- Born: 1948 Czechoslovakia
- Education: Prague Conservatory
- Known for: Painter
- Movement: Surrealism
- Awards: XSABA International Foundation Award, Merlin Foundation Award for Excellence in the Arts

= Václav Vaca =

Czech artist

Václav Vaca (born 1948) is a Czech surrealist artist.

==Biography==

===Childhood – 1948–1968===
Václav Vaca was born in 1948 in Czechoslovakia (today the Czech Republic). From 1963 to 1968 he studied at the Prague Conservatory. Vaca began his artistic career as a ballet dancer and musician. When standing on a street corner performing with his troupe in Paris, he decided to leave for North America.

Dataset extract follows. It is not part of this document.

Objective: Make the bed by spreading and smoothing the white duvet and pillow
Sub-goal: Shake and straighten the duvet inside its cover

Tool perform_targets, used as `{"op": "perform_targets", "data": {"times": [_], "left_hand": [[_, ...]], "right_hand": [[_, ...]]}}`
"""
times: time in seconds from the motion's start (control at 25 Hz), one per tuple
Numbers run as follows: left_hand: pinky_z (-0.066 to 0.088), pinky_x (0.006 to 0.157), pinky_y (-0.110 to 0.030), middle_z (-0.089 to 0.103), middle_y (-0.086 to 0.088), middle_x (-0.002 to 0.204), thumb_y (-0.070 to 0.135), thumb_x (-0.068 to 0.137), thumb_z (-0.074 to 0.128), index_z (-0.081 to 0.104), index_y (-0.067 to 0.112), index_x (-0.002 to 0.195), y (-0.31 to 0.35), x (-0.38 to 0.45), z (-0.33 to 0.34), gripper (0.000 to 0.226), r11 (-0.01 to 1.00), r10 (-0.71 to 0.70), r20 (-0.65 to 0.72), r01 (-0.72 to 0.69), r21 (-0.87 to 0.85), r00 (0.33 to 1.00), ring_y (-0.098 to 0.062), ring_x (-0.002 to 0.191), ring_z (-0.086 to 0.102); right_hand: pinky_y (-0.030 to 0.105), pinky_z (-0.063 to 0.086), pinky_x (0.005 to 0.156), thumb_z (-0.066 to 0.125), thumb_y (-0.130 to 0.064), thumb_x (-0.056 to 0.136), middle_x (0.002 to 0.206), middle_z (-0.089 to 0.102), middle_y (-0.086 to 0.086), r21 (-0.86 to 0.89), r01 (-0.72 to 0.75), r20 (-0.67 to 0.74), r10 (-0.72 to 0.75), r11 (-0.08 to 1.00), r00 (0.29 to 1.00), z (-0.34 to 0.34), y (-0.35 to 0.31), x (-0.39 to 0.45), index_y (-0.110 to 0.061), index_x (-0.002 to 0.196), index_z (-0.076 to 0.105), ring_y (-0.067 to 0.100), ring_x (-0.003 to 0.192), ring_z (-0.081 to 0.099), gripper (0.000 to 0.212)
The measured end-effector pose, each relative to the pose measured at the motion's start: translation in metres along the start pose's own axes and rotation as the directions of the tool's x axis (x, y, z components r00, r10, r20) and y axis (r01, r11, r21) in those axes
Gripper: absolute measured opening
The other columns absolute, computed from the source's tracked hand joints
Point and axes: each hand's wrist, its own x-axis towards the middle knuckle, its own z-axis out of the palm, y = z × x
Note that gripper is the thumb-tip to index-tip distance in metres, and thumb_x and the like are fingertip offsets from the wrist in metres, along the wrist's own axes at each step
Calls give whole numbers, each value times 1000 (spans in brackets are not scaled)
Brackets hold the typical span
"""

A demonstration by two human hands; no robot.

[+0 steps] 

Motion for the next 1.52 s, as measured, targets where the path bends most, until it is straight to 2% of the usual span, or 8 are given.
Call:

===Canada and painting – 1969–present day===
In 1969 Vaca moved to Canada and became a painter. He began to exhibit widely in Canada and the United States. He now lives and works in Toronto, Ontario. In 1982 he featured in a television documentary on CBC television entitled "Vaclav Vaca – Fantastic Visions". He now runs an interior design business.

==Works==
His works, which are surrealist, are all brightly coloured and dream-like. Some of his works incorporate religion such as "Gate to heaven" and "The cup".

==Solo exhibitions==
Since 1973, Vaca has had 15 solo exhibitions, with the most recent being in 2006.